Exercise is clinically proven to reduce the effects of depression and anxiety, help bring focus and clarity, reduce stress, and improve overall health. During treatment, regularly participating in exercise is important and often required. Besides other benefits, exercise helps in the detox process, breaking up stagnant muscles, releasing toxins, exerting energy, and inducing sweat. From head to toe, exercise is a great remedy for addiction. Here are some other reasons why.

  • Exercise gives you the energy you need to participate in a full day of treatment programming while simultaneously healing your body.

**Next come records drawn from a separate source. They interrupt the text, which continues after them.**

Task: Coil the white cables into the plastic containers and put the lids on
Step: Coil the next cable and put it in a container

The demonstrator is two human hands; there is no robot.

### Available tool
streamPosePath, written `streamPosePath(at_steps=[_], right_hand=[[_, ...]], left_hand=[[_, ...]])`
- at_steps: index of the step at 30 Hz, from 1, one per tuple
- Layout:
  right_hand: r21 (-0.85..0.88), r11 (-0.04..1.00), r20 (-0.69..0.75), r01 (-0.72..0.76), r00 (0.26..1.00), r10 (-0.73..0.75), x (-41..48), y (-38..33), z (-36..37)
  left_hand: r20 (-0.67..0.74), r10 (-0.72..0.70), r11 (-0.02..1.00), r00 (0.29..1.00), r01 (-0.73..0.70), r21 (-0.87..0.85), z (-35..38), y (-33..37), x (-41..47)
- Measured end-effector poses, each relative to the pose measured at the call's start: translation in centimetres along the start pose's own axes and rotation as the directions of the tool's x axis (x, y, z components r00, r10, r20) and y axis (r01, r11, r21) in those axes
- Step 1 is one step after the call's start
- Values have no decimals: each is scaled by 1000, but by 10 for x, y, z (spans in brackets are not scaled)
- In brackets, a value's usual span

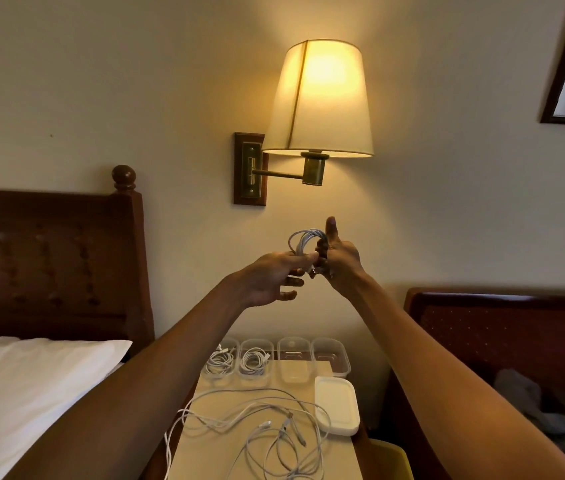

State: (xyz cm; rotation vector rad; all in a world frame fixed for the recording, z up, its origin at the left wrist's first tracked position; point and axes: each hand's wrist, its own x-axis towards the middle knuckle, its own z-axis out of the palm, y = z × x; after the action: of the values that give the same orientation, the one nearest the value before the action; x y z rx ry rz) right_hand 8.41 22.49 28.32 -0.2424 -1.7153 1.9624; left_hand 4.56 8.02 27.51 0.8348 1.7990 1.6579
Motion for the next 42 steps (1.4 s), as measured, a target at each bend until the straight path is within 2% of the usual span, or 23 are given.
streamPosePath(at_steps=[7,13,16,18,21,24,28,32,36,42], right_hand=[[45,999,9,10,1000,-10,2,-1,-2],[80,996,-117,-33,992,43,5,-14,-5],[71,997,-100,-30,994,37,6,-16,3],[53,998,-80,-25,996,29,6,-12,11],[126,991,-26,-48,998,52,4,-6,17],[192,980,75,-62,996,48,3,1,21],[140,990,169,-30,986,6,2,10,29],[63,998,202,13,979,-26,6,21,26],[13,999,187,47,981,-49,9,23,16],[-79,997,214,-4,977,21,11,27,3]], left_hand=[[68,-40,999,997,38,29,0,13,-3],[72,-33,991,997,23,129,-7,8,-11],[141,-74,995,987,65,72,-15,-1,-16],[138,-73,994,988,61,89,-22,-2,-18],[72,-13,990,997,3,140,-28,-3,-22],[-34,44,998,998,-43,53,-32,-9,-23],[-163,91,984,982,-114,-136,-33,-16,-19],[-215,126,969,968,-167,-182,-32,-18,-14],[-228,126,982,965,-154,-107,-29,-20,-7],[-367,167,973,915,-214,-90,-27,-24,9]])
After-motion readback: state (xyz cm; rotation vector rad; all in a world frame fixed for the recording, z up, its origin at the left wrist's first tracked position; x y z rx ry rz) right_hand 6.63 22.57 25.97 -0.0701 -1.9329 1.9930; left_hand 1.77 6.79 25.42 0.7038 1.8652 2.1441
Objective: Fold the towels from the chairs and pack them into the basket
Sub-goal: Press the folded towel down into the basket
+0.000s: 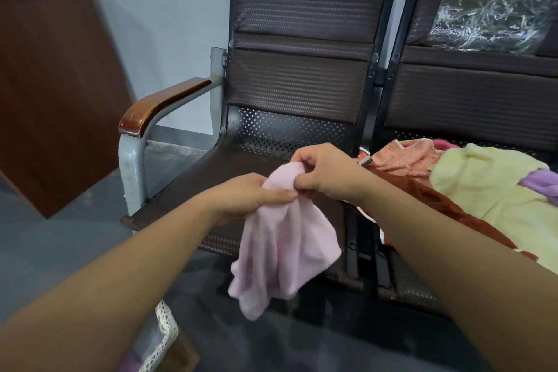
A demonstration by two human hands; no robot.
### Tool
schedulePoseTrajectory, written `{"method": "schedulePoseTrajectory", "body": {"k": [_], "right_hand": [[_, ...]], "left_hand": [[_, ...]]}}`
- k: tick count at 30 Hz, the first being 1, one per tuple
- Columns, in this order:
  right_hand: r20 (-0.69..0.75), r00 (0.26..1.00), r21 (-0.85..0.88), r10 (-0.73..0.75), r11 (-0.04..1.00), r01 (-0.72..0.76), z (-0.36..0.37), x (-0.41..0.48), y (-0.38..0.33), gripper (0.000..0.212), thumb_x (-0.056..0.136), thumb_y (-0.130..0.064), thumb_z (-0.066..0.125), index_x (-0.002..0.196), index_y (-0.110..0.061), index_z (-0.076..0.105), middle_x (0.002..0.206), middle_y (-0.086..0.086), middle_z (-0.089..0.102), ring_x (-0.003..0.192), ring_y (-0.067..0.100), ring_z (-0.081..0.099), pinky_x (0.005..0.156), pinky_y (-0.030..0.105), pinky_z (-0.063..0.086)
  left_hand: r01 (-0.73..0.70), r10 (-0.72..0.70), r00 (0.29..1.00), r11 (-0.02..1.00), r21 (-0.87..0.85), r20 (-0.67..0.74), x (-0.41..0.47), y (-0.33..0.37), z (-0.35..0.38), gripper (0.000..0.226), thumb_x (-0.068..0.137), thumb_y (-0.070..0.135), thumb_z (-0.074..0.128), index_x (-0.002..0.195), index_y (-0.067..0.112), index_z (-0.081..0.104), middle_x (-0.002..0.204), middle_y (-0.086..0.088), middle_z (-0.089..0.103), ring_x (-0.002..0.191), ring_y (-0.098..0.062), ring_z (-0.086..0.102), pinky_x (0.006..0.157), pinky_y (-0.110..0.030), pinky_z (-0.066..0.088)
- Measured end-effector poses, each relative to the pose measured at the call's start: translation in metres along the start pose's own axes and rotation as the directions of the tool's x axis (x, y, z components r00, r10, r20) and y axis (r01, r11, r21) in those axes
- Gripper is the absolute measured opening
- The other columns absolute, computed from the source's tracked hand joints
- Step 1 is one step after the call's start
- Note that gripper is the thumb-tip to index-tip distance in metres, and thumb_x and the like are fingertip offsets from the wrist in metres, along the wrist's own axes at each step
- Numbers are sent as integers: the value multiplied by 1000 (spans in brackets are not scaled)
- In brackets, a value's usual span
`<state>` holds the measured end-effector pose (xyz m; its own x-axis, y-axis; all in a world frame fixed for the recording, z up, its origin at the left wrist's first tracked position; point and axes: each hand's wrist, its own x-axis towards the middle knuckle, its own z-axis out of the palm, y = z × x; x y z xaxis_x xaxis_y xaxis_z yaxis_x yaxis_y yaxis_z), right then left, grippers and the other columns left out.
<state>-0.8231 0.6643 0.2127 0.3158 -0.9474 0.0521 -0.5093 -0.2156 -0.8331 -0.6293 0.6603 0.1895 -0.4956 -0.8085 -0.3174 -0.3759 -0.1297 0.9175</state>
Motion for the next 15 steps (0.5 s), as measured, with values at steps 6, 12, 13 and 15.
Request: {"method": "schedulePoseTrajectory", "body": {"k": [6, 12, 13, 15], "right_hand": [[-118, 942, 236, 314, 930, -280, 4, 2, 39, 23, 88, -12, 73, 110, -8, 66, 100, 11, 67, 77, 23, 67, 76, 41, 59], [173, 514, -31, 840, 526, -850, 17, -14, 78, 82, 88, -72, 52, 118, 4, 59, 110, 18, 68, 90, 33, 67, 80, 41, 56], [272, 447, 61, 852, 448, -892, 21, -15, 82, 91, 86, -76, 52, 126, 6, 53, 121, 22, 64, 98, 36, 65, 86, 45, 55], [423, 444, 395, 790, 281, -875, 31, -12, 86, 93, 83, -73, 60, 132, 6, 47, 126, 24, 59, 98, 38, 63, 80, 46, 56]], "left_hand": [[-97, -36, 981, 760, -643, -191, 6, -6, -9, 41, 100, 26, 55, 125, -6, 60, 118, -22, 69, 114, -33, 66, 102, -45, 49], [-180, -66, 962, 580, -794, -266, 1, 1, -15, 42, 102, 23, 51, 126, -11, 55, 120, -25, 67, 114, -33, 66, 101, -43, 49], [-193, -64, 960, 553, -810, -273, 1, 1, -14, 40, 102, 21, 51, 125, -11, 56, 119, -24, 68, 113, -32, 67, 102, -42, 49], [-201, -51, 964, 506, -839, -262, 1, 2, -11, 34, 101, 18, 49, 119, -10, 59, 112, -21, 71, 104, -29, 71, 94, -40, 53]]}}
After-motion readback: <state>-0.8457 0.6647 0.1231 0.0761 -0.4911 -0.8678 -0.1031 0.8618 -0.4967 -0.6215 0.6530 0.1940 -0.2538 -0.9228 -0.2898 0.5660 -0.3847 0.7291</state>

  • Exercise helps your muscles heal, which can become damaged due to no exercise during addiction or exercising on an unhealthy body in addiction. Strength and flexibility are good for the body and the heart.
  • Exercise is an opportunity to process your own thoughts after periods of treatment. Outside of group processing, didactic lectures, and alternative therapies, exercise is a time you have to yourself to think.
  • Exercise helps you get better sleep, which is essential for early recovery.
  • Exercise is a boost for self-esteem. Watching your body heal and progress is an assuring sign that you are growing in recovery and you are capable of change and accomplishing your goals, one day at a time.
  • Exercise is a healthy alternative way of producing dopamine, the neurotransmitter that produces pleasure signals, a key component in the process of addiction in the brain.

Regular exercise, diet, and nutrition are part of the well-rounded program at Design For Change. Our clients are learning that there is the freedom to recover, and everyone is capable of recovering.